(Items listed in a dataset)

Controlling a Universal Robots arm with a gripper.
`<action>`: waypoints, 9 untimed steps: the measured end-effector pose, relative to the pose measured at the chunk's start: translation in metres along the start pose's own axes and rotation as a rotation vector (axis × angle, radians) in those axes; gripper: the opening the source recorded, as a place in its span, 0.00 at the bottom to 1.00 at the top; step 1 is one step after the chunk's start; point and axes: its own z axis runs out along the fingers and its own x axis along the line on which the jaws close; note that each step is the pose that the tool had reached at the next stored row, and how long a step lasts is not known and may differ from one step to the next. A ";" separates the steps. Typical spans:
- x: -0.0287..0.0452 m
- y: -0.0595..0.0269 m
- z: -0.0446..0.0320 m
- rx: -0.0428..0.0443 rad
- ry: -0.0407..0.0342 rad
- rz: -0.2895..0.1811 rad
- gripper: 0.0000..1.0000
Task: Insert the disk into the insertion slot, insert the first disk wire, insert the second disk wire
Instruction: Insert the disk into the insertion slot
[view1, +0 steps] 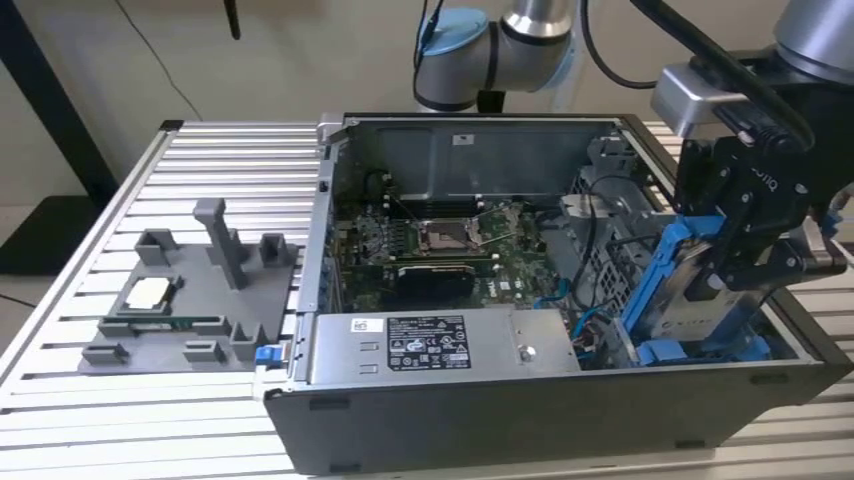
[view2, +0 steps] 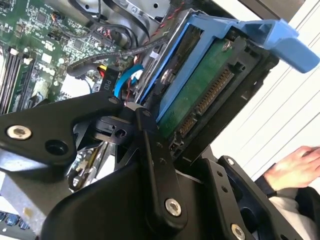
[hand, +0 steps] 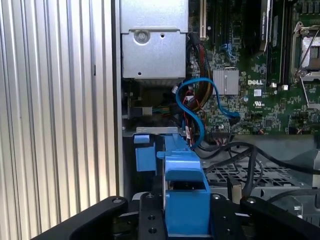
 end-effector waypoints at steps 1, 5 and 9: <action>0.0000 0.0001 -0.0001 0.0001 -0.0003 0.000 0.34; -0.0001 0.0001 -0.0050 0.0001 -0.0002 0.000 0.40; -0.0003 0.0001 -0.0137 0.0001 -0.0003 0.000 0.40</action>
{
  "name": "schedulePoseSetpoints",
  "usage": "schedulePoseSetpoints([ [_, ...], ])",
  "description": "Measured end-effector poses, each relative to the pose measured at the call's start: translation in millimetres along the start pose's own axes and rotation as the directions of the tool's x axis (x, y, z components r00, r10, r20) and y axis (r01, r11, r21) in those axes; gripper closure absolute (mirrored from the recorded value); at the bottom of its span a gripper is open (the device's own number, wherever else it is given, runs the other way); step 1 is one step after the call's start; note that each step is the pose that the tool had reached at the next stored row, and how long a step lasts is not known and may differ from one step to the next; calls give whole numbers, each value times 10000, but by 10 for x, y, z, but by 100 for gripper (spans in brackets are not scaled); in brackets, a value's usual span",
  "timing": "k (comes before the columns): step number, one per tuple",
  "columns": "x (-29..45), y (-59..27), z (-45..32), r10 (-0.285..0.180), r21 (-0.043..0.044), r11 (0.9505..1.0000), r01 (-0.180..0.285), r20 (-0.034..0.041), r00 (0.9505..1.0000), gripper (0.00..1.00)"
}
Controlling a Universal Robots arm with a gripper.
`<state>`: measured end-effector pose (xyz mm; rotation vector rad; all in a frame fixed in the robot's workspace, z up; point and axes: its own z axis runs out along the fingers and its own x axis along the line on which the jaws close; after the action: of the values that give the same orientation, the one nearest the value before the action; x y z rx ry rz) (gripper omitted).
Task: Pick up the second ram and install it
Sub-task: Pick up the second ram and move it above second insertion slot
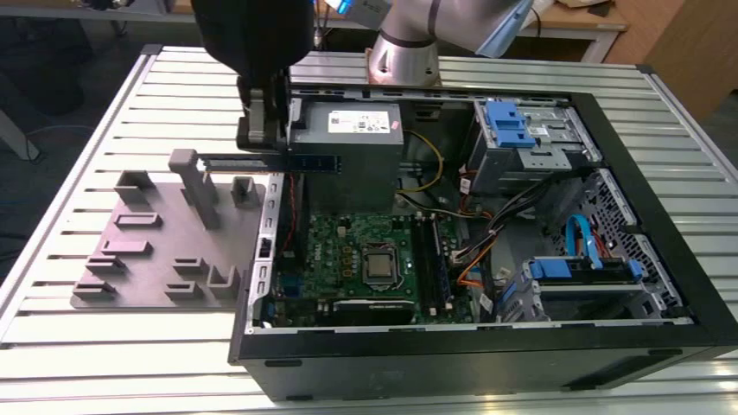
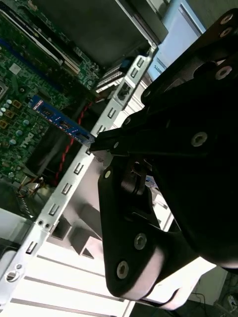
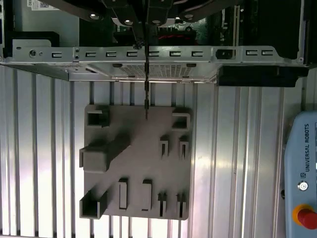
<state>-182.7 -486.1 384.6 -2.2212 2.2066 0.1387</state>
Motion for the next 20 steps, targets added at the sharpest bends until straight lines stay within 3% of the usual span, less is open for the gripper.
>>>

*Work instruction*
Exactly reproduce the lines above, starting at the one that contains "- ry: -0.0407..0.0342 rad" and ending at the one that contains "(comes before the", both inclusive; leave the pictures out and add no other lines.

*Response to this task*
- ry: -0.0407..0.0342 rad
- rz: -0.2895..0.1811 rad
- gripper: 0.0000..1.0000
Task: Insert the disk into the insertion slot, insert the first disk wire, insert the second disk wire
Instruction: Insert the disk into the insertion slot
[view1, +0 steps] 
[view2, +0 steps] 
[hand, +0 steps] 
 end-effector waypoints at steps 1, 5 and 9: <action>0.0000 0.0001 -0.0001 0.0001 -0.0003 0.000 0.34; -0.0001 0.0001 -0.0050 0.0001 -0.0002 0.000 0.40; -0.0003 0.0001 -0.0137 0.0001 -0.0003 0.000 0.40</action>
{
  "name": "schedulePoseSetpoints",
  "usage": "schedulePoseSetpoints([ [_, ...], ])",
  "description": "Measured end-effector poses, each relative to the pose measured at the call's start: translation in millimetres along the start pose's own axes and rotation as the directions of the tool's x axis (x, y, z components r00, r10, r20) and y axis (r01, r11, r21) in those axes; gripper closure absolute (mirrored from the recorded value); at the bottom of its span a gripper is open (the device's own number, wherever else it is given, runs the other way); step 1 is one step after the call's start; note that each step is the pose that the tool had reached at the next stored row, and how long a step lasts is not known and may differ from one step to the next; calls give whole numbers, each value times 10000, but by 10 for x, y, z, but by 100 for gripper (spans in brackets are not scaled); in brackets, a value's usual span",
  "timing": "k (comes before the columns): step number, one per tuple",

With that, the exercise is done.